__DESCRIPTION OF THE TASK__
Copy, from the entries below, each line in which the string "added" appears.

__SOURCE MATERIAL__
'''

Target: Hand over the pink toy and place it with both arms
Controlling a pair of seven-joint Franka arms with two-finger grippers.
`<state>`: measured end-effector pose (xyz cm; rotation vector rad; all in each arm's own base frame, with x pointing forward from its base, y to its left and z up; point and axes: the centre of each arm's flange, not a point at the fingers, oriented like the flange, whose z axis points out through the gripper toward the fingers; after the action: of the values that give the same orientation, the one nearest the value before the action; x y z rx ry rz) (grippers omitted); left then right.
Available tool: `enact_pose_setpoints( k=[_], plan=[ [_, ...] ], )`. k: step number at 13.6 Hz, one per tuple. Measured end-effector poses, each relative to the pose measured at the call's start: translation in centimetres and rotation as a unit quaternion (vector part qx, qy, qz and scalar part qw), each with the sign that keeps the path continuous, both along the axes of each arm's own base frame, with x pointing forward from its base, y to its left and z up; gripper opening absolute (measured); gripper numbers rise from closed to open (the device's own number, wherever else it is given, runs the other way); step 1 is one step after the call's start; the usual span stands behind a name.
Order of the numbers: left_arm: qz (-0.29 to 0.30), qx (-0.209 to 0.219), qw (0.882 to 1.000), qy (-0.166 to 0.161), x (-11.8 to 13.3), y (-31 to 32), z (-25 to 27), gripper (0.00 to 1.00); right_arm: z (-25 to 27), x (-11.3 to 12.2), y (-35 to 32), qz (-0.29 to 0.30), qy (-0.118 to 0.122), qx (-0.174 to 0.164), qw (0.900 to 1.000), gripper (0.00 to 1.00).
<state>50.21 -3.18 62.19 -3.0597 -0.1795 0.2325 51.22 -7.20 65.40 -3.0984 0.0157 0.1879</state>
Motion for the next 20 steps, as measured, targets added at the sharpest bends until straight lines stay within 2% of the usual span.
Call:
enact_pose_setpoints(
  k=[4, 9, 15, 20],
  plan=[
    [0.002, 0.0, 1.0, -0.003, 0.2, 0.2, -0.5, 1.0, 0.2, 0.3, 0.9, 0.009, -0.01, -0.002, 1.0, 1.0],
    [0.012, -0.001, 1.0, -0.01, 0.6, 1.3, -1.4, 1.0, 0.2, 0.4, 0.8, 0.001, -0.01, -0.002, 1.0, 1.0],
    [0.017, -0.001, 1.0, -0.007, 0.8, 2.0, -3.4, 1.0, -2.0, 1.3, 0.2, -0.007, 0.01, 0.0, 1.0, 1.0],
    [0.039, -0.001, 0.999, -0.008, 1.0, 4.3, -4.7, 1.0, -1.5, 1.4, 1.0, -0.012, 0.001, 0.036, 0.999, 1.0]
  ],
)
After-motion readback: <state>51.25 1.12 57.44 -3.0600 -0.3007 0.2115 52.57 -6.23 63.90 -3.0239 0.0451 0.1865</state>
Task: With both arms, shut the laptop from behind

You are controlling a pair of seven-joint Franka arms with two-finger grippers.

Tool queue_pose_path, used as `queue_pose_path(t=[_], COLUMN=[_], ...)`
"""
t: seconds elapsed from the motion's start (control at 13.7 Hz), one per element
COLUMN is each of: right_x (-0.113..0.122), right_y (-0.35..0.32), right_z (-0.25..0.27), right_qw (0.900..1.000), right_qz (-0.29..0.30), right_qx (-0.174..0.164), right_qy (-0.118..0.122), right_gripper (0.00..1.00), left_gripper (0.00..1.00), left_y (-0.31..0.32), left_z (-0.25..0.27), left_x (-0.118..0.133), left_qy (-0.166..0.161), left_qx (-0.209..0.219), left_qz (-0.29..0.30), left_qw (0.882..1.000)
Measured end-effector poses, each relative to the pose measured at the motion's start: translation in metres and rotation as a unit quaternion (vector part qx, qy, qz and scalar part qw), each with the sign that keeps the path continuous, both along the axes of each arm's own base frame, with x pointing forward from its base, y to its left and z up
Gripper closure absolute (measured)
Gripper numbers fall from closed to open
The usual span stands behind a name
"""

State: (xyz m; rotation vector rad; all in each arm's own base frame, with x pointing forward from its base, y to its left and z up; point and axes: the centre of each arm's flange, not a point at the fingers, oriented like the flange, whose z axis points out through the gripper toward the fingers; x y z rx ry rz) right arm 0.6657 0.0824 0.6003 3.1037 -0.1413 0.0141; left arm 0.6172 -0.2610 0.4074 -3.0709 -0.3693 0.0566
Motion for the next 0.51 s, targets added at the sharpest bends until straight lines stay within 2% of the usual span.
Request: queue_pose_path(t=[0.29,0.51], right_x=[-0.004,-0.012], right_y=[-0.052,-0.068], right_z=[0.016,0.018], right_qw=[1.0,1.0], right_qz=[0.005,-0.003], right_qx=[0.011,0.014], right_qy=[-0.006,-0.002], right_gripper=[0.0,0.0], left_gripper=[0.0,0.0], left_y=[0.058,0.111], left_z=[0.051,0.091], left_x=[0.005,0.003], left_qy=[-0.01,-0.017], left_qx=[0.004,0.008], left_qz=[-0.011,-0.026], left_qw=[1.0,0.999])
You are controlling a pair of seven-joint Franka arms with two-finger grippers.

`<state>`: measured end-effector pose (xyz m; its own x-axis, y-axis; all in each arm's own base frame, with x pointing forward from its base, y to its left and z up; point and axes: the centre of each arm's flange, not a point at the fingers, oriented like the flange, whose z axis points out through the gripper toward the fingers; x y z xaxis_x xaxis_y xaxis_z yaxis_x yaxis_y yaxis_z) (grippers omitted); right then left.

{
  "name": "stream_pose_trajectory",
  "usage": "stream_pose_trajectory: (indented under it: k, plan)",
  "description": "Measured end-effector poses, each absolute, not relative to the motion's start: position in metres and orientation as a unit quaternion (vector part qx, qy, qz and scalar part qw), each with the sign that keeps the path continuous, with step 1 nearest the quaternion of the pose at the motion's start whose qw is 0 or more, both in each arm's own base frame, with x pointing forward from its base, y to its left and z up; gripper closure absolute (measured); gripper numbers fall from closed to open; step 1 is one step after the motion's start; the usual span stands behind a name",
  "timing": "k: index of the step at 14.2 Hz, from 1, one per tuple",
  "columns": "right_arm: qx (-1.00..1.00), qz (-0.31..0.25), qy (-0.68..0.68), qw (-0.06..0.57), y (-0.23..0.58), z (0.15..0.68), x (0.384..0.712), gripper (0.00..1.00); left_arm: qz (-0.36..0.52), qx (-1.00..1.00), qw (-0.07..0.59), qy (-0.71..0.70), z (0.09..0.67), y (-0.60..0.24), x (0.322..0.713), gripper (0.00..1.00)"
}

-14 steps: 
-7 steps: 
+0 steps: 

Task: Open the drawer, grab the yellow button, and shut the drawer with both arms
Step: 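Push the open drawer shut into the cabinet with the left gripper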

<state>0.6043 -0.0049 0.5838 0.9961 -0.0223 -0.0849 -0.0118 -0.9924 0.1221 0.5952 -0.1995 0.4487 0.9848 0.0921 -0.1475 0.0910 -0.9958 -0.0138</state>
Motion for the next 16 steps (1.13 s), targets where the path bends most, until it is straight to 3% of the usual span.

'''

__RESULT OF THE EXERCISE__
Motion for the next 20 steps, as measured, targets added at the sharpest bends until straight lines stay within 2% of the usual span.
Motion for the next 0.51 s, targets added at the sharpest bends until straight lines stay within 2% of the usual span.

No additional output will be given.